Courts award alimony where one spouse has an unmet need and the other spouse has the ability to pay. The party that requests an award of alimony has the burden of proving both these elements. The court determines need and ability to pay based on financial affidavits which the parties are required to file.
Under Washington law, courts may not consider whether one spouse was “at-fault” for the marriage’s demise in awarding alimony. Instead, the court’s determination regarding spousal support depends on the following factors:
- The financial resources available to the requesting spouse to meet their own needs (this can include child support that party receives);
- How long it will take the receiving party to obtain education or training needed to increase their income;
- The standard of living the parties enjoyed during the marriage;
- How long the marriage lasted;
- The requesting party’s age and health;
- The financial needs of the requesting party; and
- The ability of the other spouse to pay while still meeting their own financial needs.
This, however, is not an exhaustive list of the factors that the court will consider in reaching a determination of alimony. A court may take into account any other unique circumstances affecting the parties when entering a decision on spousal support.

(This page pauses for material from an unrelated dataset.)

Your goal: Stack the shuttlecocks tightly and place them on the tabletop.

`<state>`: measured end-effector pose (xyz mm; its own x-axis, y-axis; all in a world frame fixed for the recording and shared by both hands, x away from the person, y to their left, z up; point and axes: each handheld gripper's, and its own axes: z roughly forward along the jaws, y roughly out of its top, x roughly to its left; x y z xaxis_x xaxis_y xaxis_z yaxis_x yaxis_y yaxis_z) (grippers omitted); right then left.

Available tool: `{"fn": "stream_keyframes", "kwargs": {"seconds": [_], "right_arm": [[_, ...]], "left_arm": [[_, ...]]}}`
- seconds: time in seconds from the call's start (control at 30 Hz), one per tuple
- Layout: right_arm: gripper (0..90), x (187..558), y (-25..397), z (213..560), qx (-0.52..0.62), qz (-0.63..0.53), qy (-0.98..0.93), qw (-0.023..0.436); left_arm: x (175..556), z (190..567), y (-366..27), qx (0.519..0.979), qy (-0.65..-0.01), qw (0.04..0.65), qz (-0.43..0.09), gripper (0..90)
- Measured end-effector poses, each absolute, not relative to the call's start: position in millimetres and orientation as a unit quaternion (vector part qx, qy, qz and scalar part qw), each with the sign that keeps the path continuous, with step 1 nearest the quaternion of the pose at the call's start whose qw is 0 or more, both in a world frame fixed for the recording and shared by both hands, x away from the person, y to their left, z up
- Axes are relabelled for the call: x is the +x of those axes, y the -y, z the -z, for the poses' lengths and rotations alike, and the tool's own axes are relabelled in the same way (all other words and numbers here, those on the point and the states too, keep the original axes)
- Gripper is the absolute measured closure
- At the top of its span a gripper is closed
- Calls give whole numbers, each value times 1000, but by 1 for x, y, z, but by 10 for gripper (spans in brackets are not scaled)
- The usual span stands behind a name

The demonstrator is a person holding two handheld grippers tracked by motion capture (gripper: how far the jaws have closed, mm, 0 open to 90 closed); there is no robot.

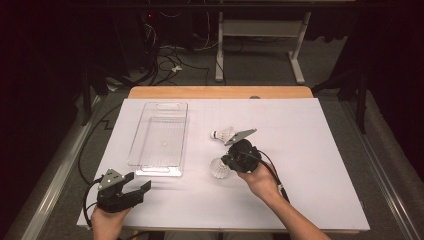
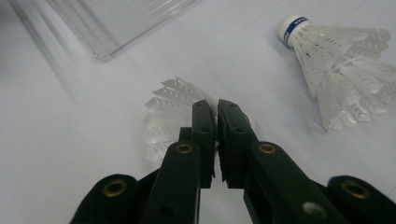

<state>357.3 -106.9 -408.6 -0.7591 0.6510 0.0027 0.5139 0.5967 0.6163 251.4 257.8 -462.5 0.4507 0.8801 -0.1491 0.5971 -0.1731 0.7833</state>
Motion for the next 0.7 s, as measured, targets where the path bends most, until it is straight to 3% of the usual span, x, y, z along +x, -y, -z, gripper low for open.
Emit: {"fn": "stream_keyframes", "kwargs": {"seconds": [0.37, 0.7], "right_arm": [[898, 357, 119, 407, 335, -311, -882, 117], [898, 351, 120, 405, 328, -328, -881, 94]], "left_arm": [[251, 462, -258, 747, -495, 410, -172, 296], [251, 462, -258, 746, -495, 410, -173, 296]]}}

There are generally no hard rules or cases that dictate the appropriate amount of alimony that should be awarded in each marriage. These decisions are largely up to the judge’s discretion. Hiring a competent divorce attorney will ensure that this difficult process is fair for all involved, especially as it concerns spousal support or other maintenance.
Types of Spousal Support
There may be several types of spousal support available depending on your individual circumstances.
Temporary Spousal Support
Temporary spousal support is generally available to help support one spouse during the litigation process. This type of award is ideal for someone who relied on their spouse to take care of a majority, or all, of the household bills.
The court may award temporary support to one party for the purpose of allowing them to maintain the standard of living they enjoyed during the marriage while the divorce is pending. An experienced divorce lawyer can assist you in obtaining an appropriate alimony award so you can meet your obligations while you’re waiting for the court to finalize your divorce.

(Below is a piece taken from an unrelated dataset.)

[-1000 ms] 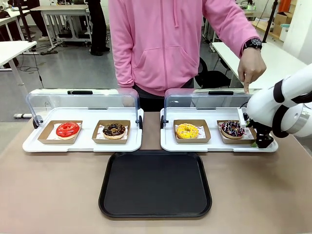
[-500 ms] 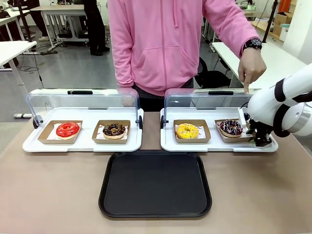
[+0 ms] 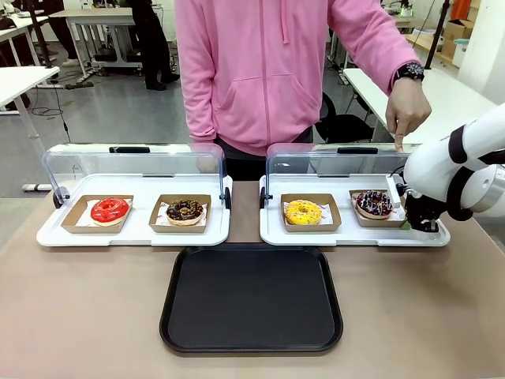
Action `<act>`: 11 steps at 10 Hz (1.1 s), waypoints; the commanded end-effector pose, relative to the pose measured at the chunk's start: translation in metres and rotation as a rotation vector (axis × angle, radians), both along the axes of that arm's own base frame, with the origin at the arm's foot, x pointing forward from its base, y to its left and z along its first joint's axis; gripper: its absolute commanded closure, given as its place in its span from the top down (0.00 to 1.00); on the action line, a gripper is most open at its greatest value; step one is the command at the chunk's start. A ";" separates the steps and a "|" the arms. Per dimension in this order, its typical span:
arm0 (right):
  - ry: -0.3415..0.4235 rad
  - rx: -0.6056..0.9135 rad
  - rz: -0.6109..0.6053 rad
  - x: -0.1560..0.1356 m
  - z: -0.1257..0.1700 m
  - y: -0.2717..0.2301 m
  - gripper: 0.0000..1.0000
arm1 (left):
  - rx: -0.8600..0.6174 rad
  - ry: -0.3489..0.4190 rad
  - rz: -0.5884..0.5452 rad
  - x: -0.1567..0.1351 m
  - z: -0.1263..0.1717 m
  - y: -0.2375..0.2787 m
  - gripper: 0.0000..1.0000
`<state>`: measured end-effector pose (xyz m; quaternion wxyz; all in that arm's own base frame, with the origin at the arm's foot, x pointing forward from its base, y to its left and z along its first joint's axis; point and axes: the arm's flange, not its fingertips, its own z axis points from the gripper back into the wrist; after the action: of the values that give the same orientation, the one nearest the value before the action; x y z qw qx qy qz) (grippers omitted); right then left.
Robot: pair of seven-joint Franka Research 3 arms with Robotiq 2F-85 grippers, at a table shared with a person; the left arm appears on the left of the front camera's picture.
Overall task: Move the fourth donut from the left to the tray.
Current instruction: Pick up the Paper togo box containing the Donut indicated by the person and place it on the Handle tray.
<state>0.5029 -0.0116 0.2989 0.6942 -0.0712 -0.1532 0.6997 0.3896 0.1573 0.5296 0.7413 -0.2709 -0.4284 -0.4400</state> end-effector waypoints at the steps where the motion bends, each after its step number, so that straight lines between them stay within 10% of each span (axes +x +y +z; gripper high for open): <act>1: 0.029 -0.007 0.020 0.000 0.004 -0.003 0.00 | -0.016 -0.014 -0.004 0.000 0.002 0.000 1.00; 6: 0.005 0.000 0.005 0.000 0.000 0.001 0.02 | -0.016 -0.014 -0.004 0.000 0.002 0.000 1.00; 11: -0.095 0.034 -0.053 -0.043 0.056 0.034 0.02 | -0.016 -0.014 -0.004 0.000 0.002 0.000 1.00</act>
<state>0.4748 0.0097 0.3414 0.6956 -0.0884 -0.1893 0.6874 0.3895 0.1573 0.5297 0.7412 -0.2709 -0.4284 -0.4401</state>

Short-Term Spousal Support
Generally, short-term spousal support is awarded in marriages that are of moderate length—anywhere from 5-25 years.
Short-term spousal support would be appropriate for rehabilitative purposes. Rehabilitative support is for the benefit of one spouse that needs time to gain sufficient education or skills to re-enter the workforce. Rehabilitative support can also be for that spouse to acclimate to their new financial status. The ultimate goal is for the court to consider each party’s financial status so that neither party needs to depend on the financial assistance of the State for income post-divorce.
Barring extraordinary circumstances or for fairness, short-term spousal support will not last longer than the length of the marriage.
Permanent Spousal Support
Permanent spousal support may be awarded under exceptional circumstances or where the length of the marriage is considered long-term—over 25 years of marriage. The award of permanent spousal support can be controversial mainly because one party will owe the other monthly maintenance indefinitely.
However, permanent spousal support is not always permanent. There are several circumstances that may terminate an award of permanent spousal support. The Washington Code states that permanent spousal support will automatically terminate upon the:
- Death of either party,
- Remarriage of the party receiving maintenance, or
- Registration of a new domestic partnership of the party receiving maintenance.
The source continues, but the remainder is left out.